Still, what were the odds he’d found the one ship that was a trap? Even if the cargo was exactly what he was looking for, it couldn’t be the only ship with something like that.

“Lea, you went to the trap ship, right?”

“I helped move the cargo after you had control of it, yeah.”

“What’s your opinion of it? How long do you think it would take to load something like that?”

“Depends on how much of a hurry they’re in. Give me the right loaders, and enough of them, and I can fill the hold in a few hours. Why?”

“I’m trying to figure out how they got to us.” Alex tapped his datapad. “We’ve been going after similar cargo, so that’s how they baited us, but how could they make sure the ship would be close enough the captain would go after it?”

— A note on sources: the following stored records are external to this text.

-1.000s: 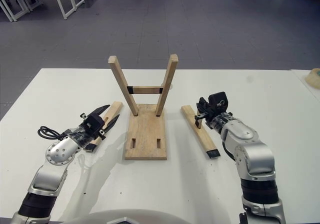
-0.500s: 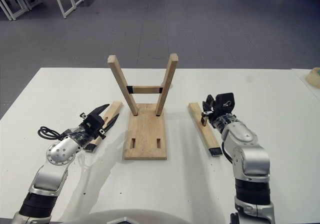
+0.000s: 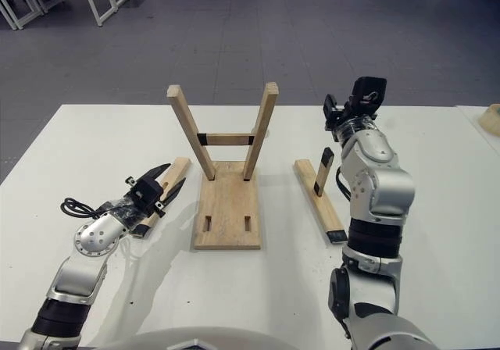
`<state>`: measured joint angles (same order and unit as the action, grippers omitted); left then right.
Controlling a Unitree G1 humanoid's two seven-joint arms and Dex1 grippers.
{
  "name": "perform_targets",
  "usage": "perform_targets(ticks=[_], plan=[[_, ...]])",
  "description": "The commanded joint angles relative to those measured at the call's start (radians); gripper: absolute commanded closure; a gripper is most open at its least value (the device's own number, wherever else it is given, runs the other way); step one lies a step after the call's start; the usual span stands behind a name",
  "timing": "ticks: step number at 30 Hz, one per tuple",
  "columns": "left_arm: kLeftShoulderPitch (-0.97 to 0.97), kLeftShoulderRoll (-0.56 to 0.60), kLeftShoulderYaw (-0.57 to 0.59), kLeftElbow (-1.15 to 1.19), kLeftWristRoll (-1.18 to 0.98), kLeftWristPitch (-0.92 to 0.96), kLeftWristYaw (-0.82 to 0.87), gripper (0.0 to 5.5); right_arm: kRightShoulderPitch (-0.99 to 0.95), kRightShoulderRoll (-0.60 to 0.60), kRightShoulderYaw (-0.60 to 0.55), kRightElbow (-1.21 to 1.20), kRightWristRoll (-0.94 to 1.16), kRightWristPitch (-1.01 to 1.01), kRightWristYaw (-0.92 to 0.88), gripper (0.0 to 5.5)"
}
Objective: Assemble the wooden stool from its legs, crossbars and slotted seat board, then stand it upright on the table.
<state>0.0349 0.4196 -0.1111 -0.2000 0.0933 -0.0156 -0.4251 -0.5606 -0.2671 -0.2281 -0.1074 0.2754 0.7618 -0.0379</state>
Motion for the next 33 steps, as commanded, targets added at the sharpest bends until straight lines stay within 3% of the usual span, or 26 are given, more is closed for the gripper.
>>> perform_targets(ticks=[1,7,10,15,18,24,28,33], plan=[[-0.012,0.004,0.004,0.006,0.007,-0.004,0.002,3.17,-0.024,0.035,0.017,-0.025,-0.006,0.015,-0.015,2.97],[-0.011,0.007,0.006,0.000,0.007,-0.002,0.000,3.17,-0.115,0.008,0.005,-0.154,-0.032,-0.132,-0.015,2.97],[-0.005,0.009,0.006,-0.005,0.008,0.000,-0.001,3.17,-0.067,0.015,0.022,-0.174,-0.038,-0.131,-0.003,2.97],[-0.003,0.008,0.007,0.001,0.003,0.000,-0.003,3.17,0.177,0.054,0.039,0.120,-0.062,-0.154,0.040,2.97],[-0.003,0.010,0.008,0.008,0.000,0.000,-0.006,3.17,0.210,0.040,0.011,0.203,-0.041,-0.167,0.076,2.97],[0.002,0.008,0.006,0.014,0.004,-0.004,-0.002,3.17,0.092,0.005,-0.040,-0.065,0.046,-0.105,0.084,2.97],[0.016,0.010,0.013,0.005,0.004,-0.007,0.003,3.17,0.050,-0.033,-0.140,-0.291,0.116,-0.018,0.042,2.97],[0.025,0.007,0.021,-0.001,0.007,-0.006,0.012,3.17,0.299,-0.081,-0.208,-0.344,0.120,-0.004,0.108,2.97]])
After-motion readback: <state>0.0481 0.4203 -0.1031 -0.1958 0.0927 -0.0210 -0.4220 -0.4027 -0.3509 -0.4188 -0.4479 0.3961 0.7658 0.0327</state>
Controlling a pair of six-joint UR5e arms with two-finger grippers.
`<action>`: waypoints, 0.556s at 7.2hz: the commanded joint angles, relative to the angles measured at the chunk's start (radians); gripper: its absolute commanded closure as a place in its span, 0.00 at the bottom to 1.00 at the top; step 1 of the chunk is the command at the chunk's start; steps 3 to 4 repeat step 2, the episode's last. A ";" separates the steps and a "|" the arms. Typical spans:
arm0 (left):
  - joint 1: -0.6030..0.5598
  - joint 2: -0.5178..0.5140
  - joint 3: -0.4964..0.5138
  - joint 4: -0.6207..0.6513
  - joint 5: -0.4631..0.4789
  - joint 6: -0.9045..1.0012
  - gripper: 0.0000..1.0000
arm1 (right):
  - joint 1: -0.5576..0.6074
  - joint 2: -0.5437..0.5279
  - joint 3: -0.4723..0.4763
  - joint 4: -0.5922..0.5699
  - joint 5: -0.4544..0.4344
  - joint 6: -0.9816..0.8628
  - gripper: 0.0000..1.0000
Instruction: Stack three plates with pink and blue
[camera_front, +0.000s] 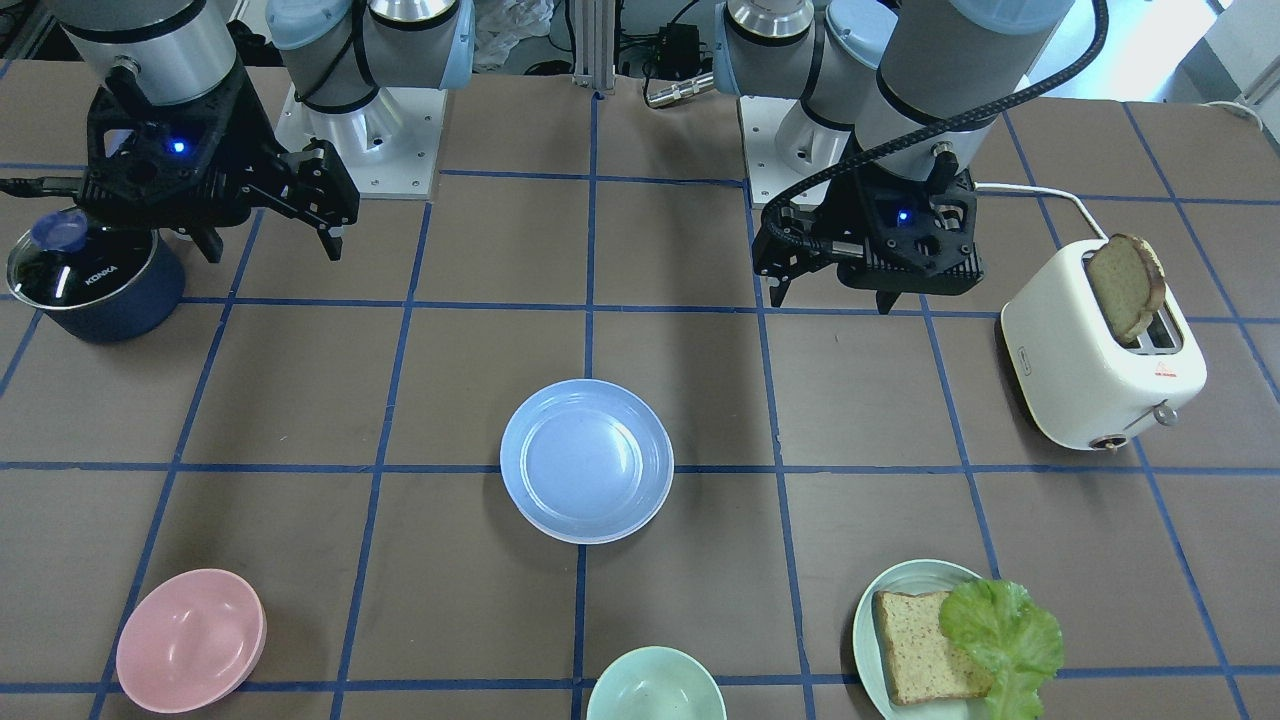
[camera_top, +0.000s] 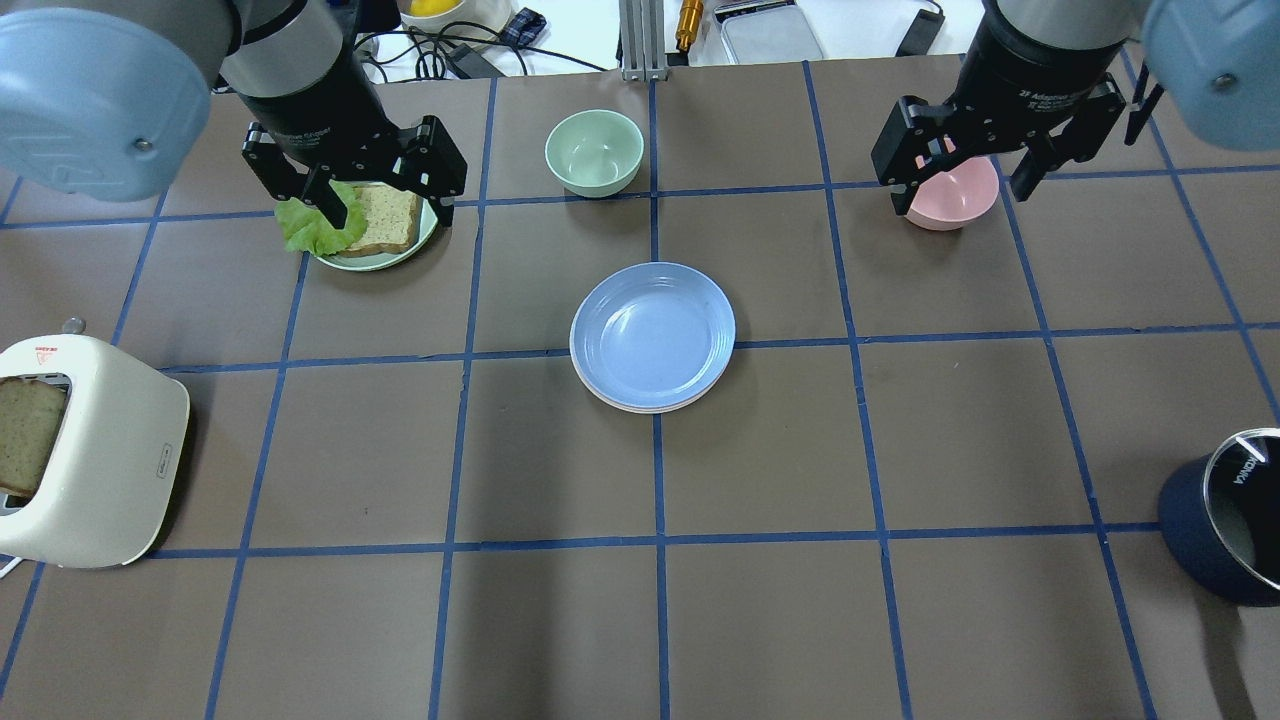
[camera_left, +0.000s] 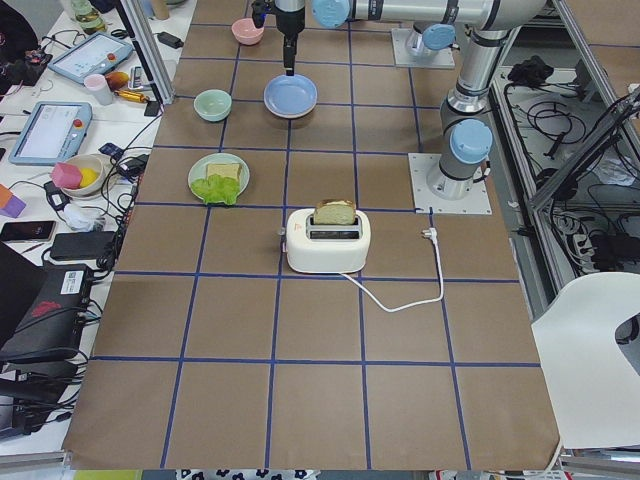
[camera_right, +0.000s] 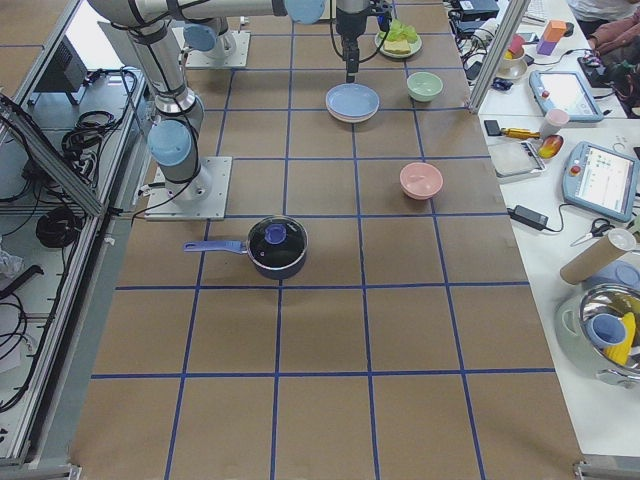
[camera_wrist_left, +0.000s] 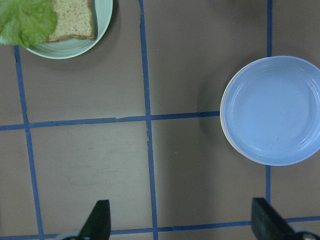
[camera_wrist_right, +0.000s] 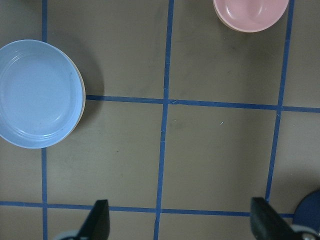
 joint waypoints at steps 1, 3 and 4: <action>0.000 0.000 0.000 -0.002 0.000 0.000 0.00 | -0.007 -0.002 0.003 0.009 -0.002 0.002 0.00; -0.002 0.000 0.000 -0.002 0.000 0.000 0.00 | -0.009 -0.004 0.005 0.023 -0.001 0.002 0.00; -0.002 0.000 0.000 -0.002 0.000 0.000 0.00 | -0.009 -0.004 0.005 0.023 -0.001 0.002 0.00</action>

“Maybe they have a fleet.”

“If that’s true, then I’m definitely not the first coercionist to go pirate. That’s the only way getting a fleet makes sense.”

“Okay, then if we’re only working with one ship, I’d figure out the most probable route. Put out a bunch of manifests, all of them seemingly unrelated, but with the kind of cargo my target wants, and I make sure that all the ships those manifests are linked to are actually the same, but with different tags and such.”

“Wouldn’t that mean the cargo might not match what’s in the hold?”

“Then I put out multiples of the same manifest, just changing the ship it’s attached to. The captain finds the first one he likes, stops looking, and he doesn’t realize that there’s more of them out there.”

Alex nodded. “Makes sense. Minimizes the expenses, maximizes the exposure, and because it’s fragile, it will attract only a certain type of pirates, ones with a coercionist on board. So even if more than one takes the bait, they’re still getting coercionist pirates out of circulation.”

“That’s if we don’t do it for them,” she said. “When two ships go after the same target, it tends to result in a firefight.”

Alex nodded. “They seemed to want me alive, but I don’t think they would have cared if I’d ended up dead. But what if pirates without a coercionist show up?”

She eyed him. “You did see the level or armament they had, right? They might have set this up to catch someone like you, but they could take down anyone who attacked them.” She went back to looking in the crate. “Don’t worry about it. It won’t happen again. If it’s really because we were predictable, the captain learns fast, but if you want you could tell him your theory.”

“I doubt he’ll listen to me. You tell him. You can even take the credit for it.”

Lea shook her head. “Never give up credit, Crimson. In this job, it’s about the only thing you have.”

Alex considered it for a moment, then left Lea to go look for the captain.